EXERCISE DESCRIPTION: Make an exact copy of the records, with the images left out.

Stored dataset items:
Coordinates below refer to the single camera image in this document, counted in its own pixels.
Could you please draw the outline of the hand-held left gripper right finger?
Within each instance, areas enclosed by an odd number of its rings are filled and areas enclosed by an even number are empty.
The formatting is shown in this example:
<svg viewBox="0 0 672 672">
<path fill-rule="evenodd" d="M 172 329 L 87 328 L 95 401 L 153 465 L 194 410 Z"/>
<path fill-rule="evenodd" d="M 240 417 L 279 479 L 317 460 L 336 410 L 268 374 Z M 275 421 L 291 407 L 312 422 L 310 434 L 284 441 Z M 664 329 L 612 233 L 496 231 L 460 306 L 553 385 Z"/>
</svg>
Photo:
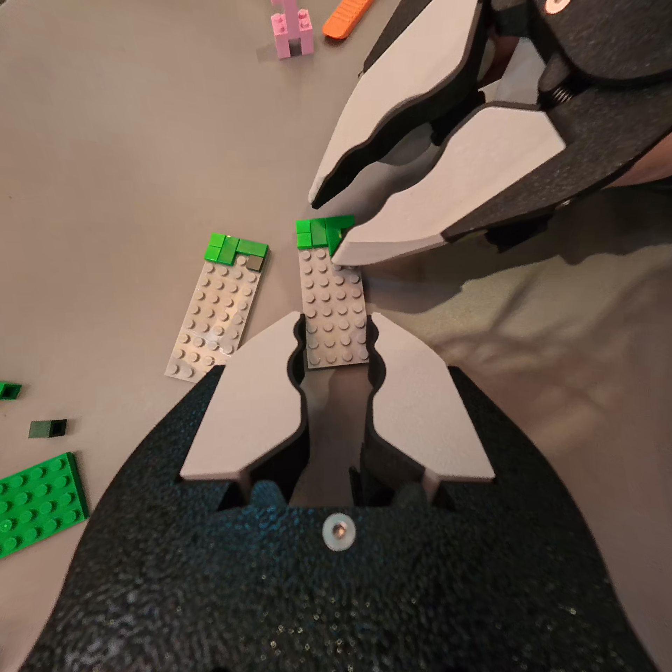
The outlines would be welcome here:
<svg viewBox="0 0 672 672">
<path fill-rule="evenodd" d="M 418 484 L 428 501 L 443 483 L 496 475 L 449 368 L 432 348 L 381 313 L 367 318 L 368 380 L 359 482 L 362 501 L 391 501 Z"/>
</svg>

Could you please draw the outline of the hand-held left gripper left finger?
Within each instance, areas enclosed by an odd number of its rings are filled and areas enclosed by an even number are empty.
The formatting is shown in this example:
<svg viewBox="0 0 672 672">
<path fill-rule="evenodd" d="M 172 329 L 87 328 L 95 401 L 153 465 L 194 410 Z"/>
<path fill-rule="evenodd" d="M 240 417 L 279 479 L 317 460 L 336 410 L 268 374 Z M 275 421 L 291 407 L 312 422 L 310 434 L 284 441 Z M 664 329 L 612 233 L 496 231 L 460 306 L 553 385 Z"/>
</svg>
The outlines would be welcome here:
<svg viewBox="0 0 672 672">
<path fill-rule="evenodd" d="M 305 318 L 291 312 L 224 366 L 180 471 L 186 481 L 232 481 L 246 497 L 258 481 L 291 499 L 309 458 Z"/>
</svg>

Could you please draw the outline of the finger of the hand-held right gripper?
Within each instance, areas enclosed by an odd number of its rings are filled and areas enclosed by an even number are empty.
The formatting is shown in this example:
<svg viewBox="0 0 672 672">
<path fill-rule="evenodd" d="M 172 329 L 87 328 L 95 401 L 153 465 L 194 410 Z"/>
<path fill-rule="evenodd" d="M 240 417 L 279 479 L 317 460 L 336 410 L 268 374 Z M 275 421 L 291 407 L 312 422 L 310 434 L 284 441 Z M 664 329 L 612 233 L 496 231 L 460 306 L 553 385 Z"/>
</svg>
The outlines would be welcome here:
<svg viewBox="0 0 672 672">
<path fill-rule="evenodd" d="M 479 109 L 448 139 L 432 170 L 351 229 L 338 265 L 376 264 L 442 246 L 442 232 L 564 150 L 549 117 L 510 105 Z"/>
<path fill-rule="evenodd" d="M 485 23 L 483 1 L 400 1 L 340 114 L 311 206 L 326 204 L 411 130 L 476 89 Z"/>
</svg>

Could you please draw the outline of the grey plate with green tiles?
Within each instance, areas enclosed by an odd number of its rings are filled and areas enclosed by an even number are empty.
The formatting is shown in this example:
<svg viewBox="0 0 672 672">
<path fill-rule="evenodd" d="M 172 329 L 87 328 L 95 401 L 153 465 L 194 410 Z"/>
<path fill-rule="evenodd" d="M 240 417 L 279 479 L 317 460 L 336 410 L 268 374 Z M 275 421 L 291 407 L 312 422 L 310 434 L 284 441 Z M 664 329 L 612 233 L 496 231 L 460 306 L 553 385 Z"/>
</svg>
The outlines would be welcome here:
<svg viewBox="0 0 672 672">
<path fill-rule="evenodd" d="M 353 215 L 296 221 L 309 370 L 368 362 L 362 275 L 332 258 L 354 225 Z"/>
</svg>

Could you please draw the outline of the orange brick separator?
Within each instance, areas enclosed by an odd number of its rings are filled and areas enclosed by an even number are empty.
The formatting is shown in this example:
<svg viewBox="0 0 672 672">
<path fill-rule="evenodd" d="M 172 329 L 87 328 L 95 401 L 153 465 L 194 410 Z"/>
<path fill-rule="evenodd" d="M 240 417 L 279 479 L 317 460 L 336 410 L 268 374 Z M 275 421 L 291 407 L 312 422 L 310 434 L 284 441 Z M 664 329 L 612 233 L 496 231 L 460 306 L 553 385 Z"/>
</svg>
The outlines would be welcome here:
<svg viewBox="0 0 672 672">
<path fill-rule="evenodd" d="M 340 1 L 323 24 L 323 35 L 332 40 L 344 40 L 357 26 L 374 1 Z"/>
</svg>

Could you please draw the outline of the grey plate with olive tile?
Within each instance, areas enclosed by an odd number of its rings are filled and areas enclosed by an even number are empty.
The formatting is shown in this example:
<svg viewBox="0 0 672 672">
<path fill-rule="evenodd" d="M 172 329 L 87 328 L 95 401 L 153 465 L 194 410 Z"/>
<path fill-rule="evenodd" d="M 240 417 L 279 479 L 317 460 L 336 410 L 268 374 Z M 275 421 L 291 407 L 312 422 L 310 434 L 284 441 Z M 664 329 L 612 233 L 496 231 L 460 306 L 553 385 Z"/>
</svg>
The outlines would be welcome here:
<svg viewBox="0 0 672 672">
<path fill-rule="evenodd" d="M 238 350 L 259 289 L 268 245 L 212 233 L 204 266 L 164 371 L 196 383 Z"/>
</svg>

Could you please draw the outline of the pink brick figure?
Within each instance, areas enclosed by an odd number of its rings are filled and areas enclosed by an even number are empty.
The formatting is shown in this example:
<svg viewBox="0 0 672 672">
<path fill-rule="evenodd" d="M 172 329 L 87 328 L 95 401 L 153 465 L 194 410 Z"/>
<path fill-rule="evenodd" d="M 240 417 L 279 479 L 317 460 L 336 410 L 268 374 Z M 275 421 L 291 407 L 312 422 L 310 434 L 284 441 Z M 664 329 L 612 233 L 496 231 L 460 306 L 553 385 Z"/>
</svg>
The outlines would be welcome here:
<svg viewBox="0 0 672 672">
<path fill-rule="evenodd" d="M 271 1 L 281 12 L 271 16 L 275 49 L 279 59 L 291 56 L 291 44 L 299 41 L 300 54 L 314 53 L 313 26 L 309 12 L 298 8 L 297 1 Z"/>
</svg>

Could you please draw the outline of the large green studded plate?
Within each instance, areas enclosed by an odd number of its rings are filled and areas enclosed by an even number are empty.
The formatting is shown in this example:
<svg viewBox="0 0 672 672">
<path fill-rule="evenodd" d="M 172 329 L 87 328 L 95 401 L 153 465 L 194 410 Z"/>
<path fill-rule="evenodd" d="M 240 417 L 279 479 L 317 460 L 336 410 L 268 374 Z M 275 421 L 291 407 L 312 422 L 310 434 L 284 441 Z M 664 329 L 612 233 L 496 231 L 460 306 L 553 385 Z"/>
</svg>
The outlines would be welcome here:
<svg viewBox="0 0 672 672">
<path fill-rule="evenodd" d="M 1 478 L 1 558 L 89 517 L 75 455 L 68 451 Z"/>
</svg>

YOUR SOLUTION:
Coordinates below refer to the single camera image in this document, counted in its own pixels.
Could you please draw the outline of the hand-held left gripper right finger?
Within each instance, areas enclosed by an odd number of its rings are filled and areas enclosed by an even number are empty.
The formatting is shown in this example:
<svg viewBox="0 0 672 672">
<path fill-rule="evenodd" d="M 172 329 L 87 328 L 95 401 L 153 465 L 194 410 Z"/>
<path fill-rule="evenodd" d="M 240 417 L 279 479 L 317 460 L 336 410 L 268 374 Z M 275 421 L 291 407 L 312 422 L 310 434 L 284 441 Z M 664 329 L 612 233 L 496 231 L 460 306 L 553 385 Z"/>
</svg>
Photo:
The outlines would be welcome here:
<svg viewBox="0 0 672 672">
<path fill-rule="evenodd" d="M 418 484 L 428 501 L 443 483 L 496 475 L 449 368 L 432 348 L 381 313 L 367 318 L 368 380 L 359 482 L 362 501 L 391 501 Z"/>
</svg>

Could you please draw the outline of the hand-held left gripper left finger?
Within each instance, areas enclosed by an odd number of its rings are filled and areas enclosed by an even number are empty.
The formatting is shown in this example:
<svg viewBox="0 0 672 672">
<path fill-rule="evenodd" d="M 172 329 L 87 328 L 95 401 L 153 465 L 194 410 Z"/>
<path fill-rule="evenodd" d="M 240 417 L 279 479 L 317 460 L 336 410 L 268 374 Z M 275 421 L 291 407 L 312 422 L 310 434 L 284 441 Z M 664 329 L 612 233 L 496 231 L 460 306 L 553 385 Z"/>
</svg>
The outlines would be welcome here:
<svg viewBox="0 0 672 672">
<path fill-rule="evenodd" d="M 305 318 L 291 312 L 224 366 L 180 471 L 186 481 L 232 481 L 246 497 L 258 481 L 291 499 L 309 458 Z"/>
</svg>

Could you please draw the outline of the finger of the hand-held right gripper?
Within each instance, areas enclosed by an odd number of its rings are filled and areas enclosed by an even number are empty.
The formatting is shown in this example:
<svg viewBox="0 0 672 672">
<path fill-rule="evenodd" d="M 172 329 L 87 328 L 95 401 L 153 465 L 194 410 Z"/>
<path fill-rule="evenodd" d="M 240 417 L 279 479 L 317 460 L 336 410 L 268 374 Z M 275 421 L 291 407 L 312 422 L 310 434 L 284 441 Z M 664 329 L 612 233 L 496 231 L 460 306 L 553 385 Z"/>
</svg>
The outlines would be welcome here:
<svg viewBox="0 0 672 672">
<path fill-rule="evenodd" d="M 479 109 L 448 139 L 432 170 L 351 229 L 338 265 L 376 264 L 442 246 L 442 232 L 564 150 L 549 117 L 510 105 Z"/>
<path fill-rule="evenodd" d="M 485 23 L 483 1 L 400 1 L 340 114 L 311 206 L 326 204 L 411 130 L 476 89 Z"/>
</svg>

Could you please draw the outline of the grey plate with green tiles?
Within each instance, areas enclosed by an odd number of its rings are filled and areas enclosed by an even number are empty.
The formatting is shown in this example:
<svg viewBox="0 0 672 672">
<path fill-rule="evenodd" d="M 172 329 L 87 328 L 95 401 L 153 465 L 194 410 Z"/>
<path fill-rule="evenodd" d="M 240 417 L 279 479 L 317 460 L 336 410 L 268 374 Z M 275 421 L 291 407 L 312 422 L 310 434 L 284 441 Z M 664 329 L 612 233 L 496 231 L 460 306 L 553 385 Z"/>
</svg>
The outlines would be welcome here:
<svg viewBox="0 0 672 672">
<path fill-rule="evenodd" d="M 353 215 L 296 221 L 309 370 L 368 362 L 362 275 L 332 258 L 354 225 Z"/>
</svg>

Could you please draw the outline of the orange brick separator?
Within each instance, areas enclosed by an odd number of its rings are filled and areas enclosed by an even number are empty.
The formatting is shown in this example:
<svg viewBox="0 0 672 672">
<path fill-rule="evenodd" d="M 172 329 L 87 328 L 95 401 L 153 465 L 194 410 Z"/>
<path fill-rule="evenodd" d="M 240 417 L 279 479 L 317 460 L 336 410 L 268 374 Z M 275 421 L 291 407 L 312 422 L 310 434 L 284 441 Z M 664 329 L 612 233 L 496 231 L 460 306 L 553 385 Z"/>
</svg>
The outlines would be welcome here:
<svg viewBox="0 0 672 672">
<path fill-rule="evenodd" d="M 340 1 L 323 24 L 323 35 L 332 40 L 344 40 L 357 26 L 374 1 Z"/>
</svg>

Could you please draw the outline of the grey plate with olive tile?
Within each instance, areas enclosed by an odd number of its rings are filled and areas enclosed by an even number are empty.
The formatting is shown in this example:
<svg viewBox="0 0 672 672">
<path fill-rule="evenodd" d="M 172 329 L 87 328 L 95 401 L 153 465 L 194 410 Z"/>
<path fill-rule="evenodd" d="M 240 417 L 279 479 L 317 460 L 336 410 L 268 374 Z M 275 421 L 291 407 L 312 422 L 310 434 L 284 441 Z M 664 329 L 612 233 L 496 231 L 460 306 L 553 385 Z"/>
</svg>
The outlines would be welcome here:
<svg viewBox="0 0 672 672">
<path fill-rule="evenodd" d="M 238 350 L 259 289 L 268 245 L 212 233 L 204 266 L 164 371 L 196 383 Z"/>
</svg>

Could you please draw the outline of the pink brick figure?
Within each instance, areas enclosed by an odd number of its rings are filled and areas enclosed by an even number are empty.
The formatting is shown in this example:
<svg viewBox="0 0 672 672">
<path fill-rule="evenodd" d="M 172 329 L 87 328 L 95 401 L 153 465 L 194 410 Z"/>
<path fill-rule="evenodd" d="M 240 417 L 279 479 L 317 460 L 336 410 L 268 374 Z M 275 421 L 291 407 L 312 422 L 310 434 L 284 441 Z M 664 329 L 612 233 L 496 231 L 460 306 L 553 385 Z"/>
</svg>
The outlines would be welcome here:
<svg viewBox="0 0 672 672">
<path fill-rule="evenodd" d="M 271 1 L 281 12 L 271 16 L 275 49 L 279 59 L 291 56 L 291 44 L 299 41 L 300 54 L 314 53 L 313 26 L 309 12 L 298 8 L 297 1 Z"/>
</svg>

Could you please draw the outline of the large green studded plate?
Within each instance, areas enclosed by an odd number of its rings are filled and areas enclosed by an even number are empty.
The formatting is shown in this example:
<svg viewBox="0 0 672 672">
<path fill-rule="evenodd" d="M 172 329 L 87 328 L 95 401 L 153 465 L 194 410 Z"/>
<path fill-rule="evenodd" d="M 240 417 L 279 479 L 317 460 L 336 410 L 268 374 Z M 275 421 L 291 407 L 312 422 L 310 434 L 284 441 Z M 664 329 L 612 233 L 496 231 L 460 306 L 553 385 Z"/>
</svg>
The outlines would be welcome here:
<svg viewBox="0 0 672 672">
<path fill-rule="evenodd" d="M 1 478 L 1 558 L 89 517 L 75 455 L 68 451 Z"/>
</svg>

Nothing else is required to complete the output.